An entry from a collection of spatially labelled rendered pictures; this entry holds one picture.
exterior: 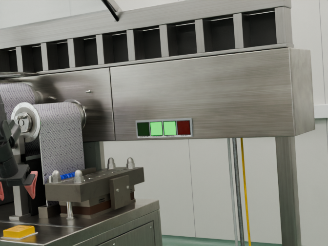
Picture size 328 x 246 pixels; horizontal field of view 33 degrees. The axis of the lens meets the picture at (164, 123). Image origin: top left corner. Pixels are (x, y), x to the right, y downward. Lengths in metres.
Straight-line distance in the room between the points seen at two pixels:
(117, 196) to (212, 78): 0.55
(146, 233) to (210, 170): 2.56
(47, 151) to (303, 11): 2.73
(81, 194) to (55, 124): 0.33
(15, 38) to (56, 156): 0.70
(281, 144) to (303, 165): 2.28
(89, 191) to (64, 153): 0.25
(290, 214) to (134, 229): 0.58
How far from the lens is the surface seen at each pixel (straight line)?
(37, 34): 2.49
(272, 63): 1.91
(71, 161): 2.17
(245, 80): 1.94
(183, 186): 4.81
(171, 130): 2.08
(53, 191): 1.98
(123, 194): 2.07
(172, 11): 2.09
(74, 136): 2.18
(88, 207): 1.97
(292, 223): 2.12
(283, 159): 2.09
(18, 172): 1.62
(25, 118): 2.05
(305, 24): 4.31
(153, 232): 2.19
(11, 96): 2.28
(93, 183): 1.95
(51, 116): 2.09
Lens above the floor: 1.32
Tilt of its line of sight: 3 degrees down
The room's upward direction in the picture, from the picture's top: 4 degrees counter-clockwise

What is being asked :: No picture belongs in the answer; the rest of the records must be repeated exactly.

Exercise solution ::
An entry from a collection of spatially labelled rendered pictures; this entry holds one picture.
exterior: 
Picture size 328 x 246 pixels; horizontal field of view 33 degrees. The axis of the lens meets the picture at (164, 123). Image origin: top left corner. Pixels are (x, y), x to the right, y downward. Lengths in metres.
Straight-line distance in the room between the points seen at two pixels:
(117, 196) to (212, 78): 0.55
(146, 233) to (210, 170): 2.56
(47, 151) to (303, 11): 2.73
(81, 194) to (55, 124): 0.33
(15, 38) to (56, 156): 0.70
(281, 144) to (303, 165): 2.28
(89, 191) to (64, 153): 0.25
(290, 214) to (134, 229): 0.58
How far from the lens is the surface seen at each pixel (straight line)?
(37, 34): 2.49
(272, 63): 1.91
(71, 161): 2.17
(245, 80): 1.94
(183, 186): 4.81
(171, 130): 2.08
(53, 191): 1.98
(123, 194): 2.07
(172, 11): 2.09
(74, 136): 2.18
(88, 207): 1.97
(292, 223): 2.12
(283, 159): 2.09
(18, 172): 1.62
(25, 118): 2.05
(305, 24): 4.31
(153, 232): 2.19
(11, 96): 2.28
(93, 183): 1.95
(51, 116): 2.09
Lens above the floor: 1.32
Tilt of its line of sight: 3 degrees down
The room's upward direction in the picture, from the picture's top: 4 degrees counter-clockwise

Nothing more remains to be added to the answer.